Gabriella has always been a happy, healthy kid until our world was flipped upside down March 19th, 2012. Our whole ordeal begun January 24th, when I noticed a small flap of skin G's pelvic area. I called the doctor immediately and took her in the next day only to get the "she's totally normal" check up. It was about a month later (after watching this flap grow and increasingly look abnormal) when I finally insisted that this wasn't normal and it needed further examining. XRAY's and ultrasounds were ordered finding unusual results. We were referred to Lucile Packard Children's Hospital to speak with a pediatric oncologist. Hearing these words confirmed my absolute worst nightmare and my world just caved in around me.
Gabriella was diagnosed with a rare childhood cancer called Embryonic Rhabdomyosarcoma. We are currently in radiation treatment at Stanford Hospital and counting down the last 5 of 28 treatments. Luckily the prognoses is in our favor but the journey over the last 6 months and seeing what our little girl has to endure has been close to hell. All around, she has been handling this incredibly well. Gabriella is a big sister to Bridget, who is almost 2 1/2. It's been just as hard on Bridget but she is also handling the journey like a champ. We've tried our hardest to take the positives out of the situation and learn how to live life a moment at a time.
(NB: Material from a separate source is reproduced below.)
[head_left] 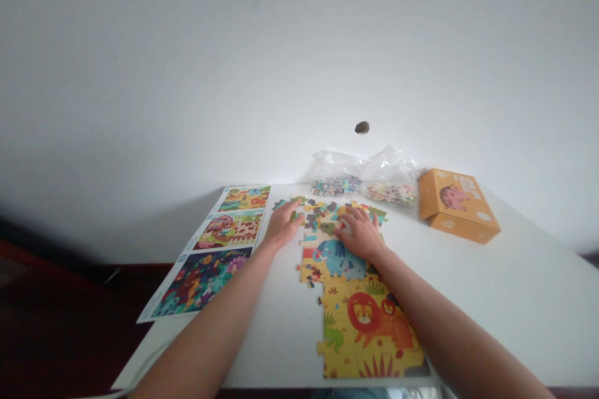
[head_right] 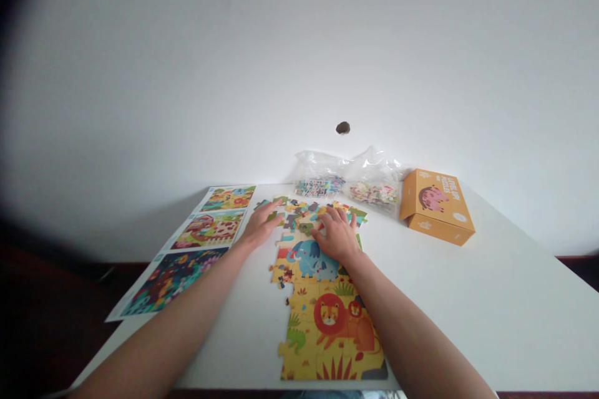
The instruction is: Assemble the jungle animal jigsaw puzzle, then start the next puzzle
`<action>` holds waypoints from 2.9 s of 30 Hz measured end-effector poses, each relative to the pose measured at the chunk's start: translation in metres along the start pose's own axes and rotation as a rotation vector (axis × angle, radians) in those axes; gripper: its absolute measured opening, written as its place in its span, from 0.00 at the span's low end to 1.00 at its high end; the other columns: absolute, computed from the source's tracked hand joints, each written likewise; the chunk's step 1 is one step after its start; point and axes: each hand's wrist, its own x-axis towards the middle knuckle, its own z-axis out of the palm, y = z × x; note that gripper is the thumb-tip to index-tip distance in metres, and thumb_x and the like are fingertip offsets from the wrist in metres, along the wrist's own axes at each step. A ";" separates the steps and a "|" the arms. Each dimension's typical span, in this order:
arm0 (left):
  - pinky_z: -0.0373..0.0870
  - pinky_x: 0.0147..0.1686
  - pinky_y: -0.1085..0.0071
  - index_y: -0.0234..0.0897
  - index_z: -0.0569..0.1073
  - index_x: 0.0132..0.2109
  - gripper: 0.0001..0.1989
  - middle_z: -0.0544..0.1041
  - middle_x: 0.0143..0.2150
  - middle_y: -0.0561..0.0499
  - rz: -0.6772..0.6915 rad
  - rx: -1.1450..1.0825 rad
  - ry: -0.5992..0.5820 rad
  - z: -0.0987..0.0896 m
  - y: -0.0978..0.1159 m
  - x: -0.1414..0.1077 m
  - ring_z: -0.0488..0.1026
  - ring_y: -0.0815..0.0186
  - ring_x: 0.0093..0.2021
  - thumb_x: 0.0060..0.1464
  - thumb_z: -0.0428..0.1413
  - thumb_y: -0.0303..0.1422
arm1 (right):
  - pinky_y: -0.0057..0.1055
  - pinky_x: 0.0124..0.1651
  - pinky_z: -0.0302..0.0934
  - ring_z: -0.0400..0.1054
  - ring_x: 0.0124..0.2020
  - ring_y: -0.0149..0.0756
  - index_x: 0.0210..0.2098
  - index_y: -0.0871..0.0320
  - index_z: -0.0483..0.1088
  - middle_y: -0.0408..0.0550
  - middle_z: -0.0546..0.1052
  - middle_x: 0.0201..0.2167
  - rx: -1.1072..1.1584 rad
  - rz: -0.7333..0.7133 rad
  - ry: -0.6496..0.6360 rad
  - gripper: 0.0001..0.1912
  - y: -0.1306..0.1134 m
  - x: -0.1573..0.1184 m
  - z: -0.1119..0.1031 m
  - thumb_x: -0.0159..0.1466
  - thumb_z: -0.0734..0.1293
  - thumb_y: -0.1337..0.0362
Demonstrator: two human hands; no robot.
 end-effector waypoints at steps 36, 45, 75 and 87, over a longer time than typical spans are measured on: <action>0.58 0.60 0.45 0.56 0.78 0.52 0.16 0.70 0.64 0.58 0.172 0.070 0.051 0.002 0.018 -0.016 0.56 0.47 0.65 0.59 0.55 0.35 | 0.71 0.65 0.34 0.42 0.71 0.57 0.60 0.43 0.67 0.44 0.58 0.70 -0.039 -0.154 -0.079 0.24 0.000 -0.002 0.000 0.69 0.59 0.46; 0.60 0.57 0.47 0.50 0.78 0.50 0.13 0.71 0.63 0.54 0.151 0.042 -0.023 0.012 0.015 -0.010 0.60 0.48 0.62 0.58 0.56 0.36 | 0.69 0.65 0.36 0.49 0.68 0.57 0.51 0.49 0.74 0.46 0.63 0.67 -0.071 -0.036 0.002 0.17 0.004 0.000 0.001 0.68 0.61 0.52; 0.59 0.60 0.46 0.39 0.77 0.33 0.08 0.78 0.50 0.46 0.074 -0.028 0.017 0.010 0.019 -0.005 0.70 0.54 0.55 0.52 0.64 0.38 | 0.66 0.65 0.38 0.47 0.69 0.55 0.63 0.49 0.64 0.54 0.59 0.68 -0.139 0.240 0.077 0.25 0.002 0.002 0.004 0.69 0.57 0.50; 0.55 0.63 0.44 0.42 0.72 0.57 0.28 0.78 0.52 0.45 0.115 -0.103 0.109 0.008 0.020 -0.005 0.71 0.51 0.56 0.47 0.66 0.35 | 0.57 0.67 0.43 0.51 0.69 0.52 0.65 0.52 0.61 0.54 0.62 0.67 -0.014 0.028 0.047 0.28 0.012 0.005 0.007 0.67 0.62 0.54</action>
As my family and I travel this journey, we've also learned how little funding is dedicated to childhood cancer research. We are hoping to help make a difference in this area as we plan our bake sale for Cookies for Kids' Cancer. We are so grateful for foundations such as this who are helping to make an impact in the world of pediatric cancers in hopes that no children have to deal with such a disease.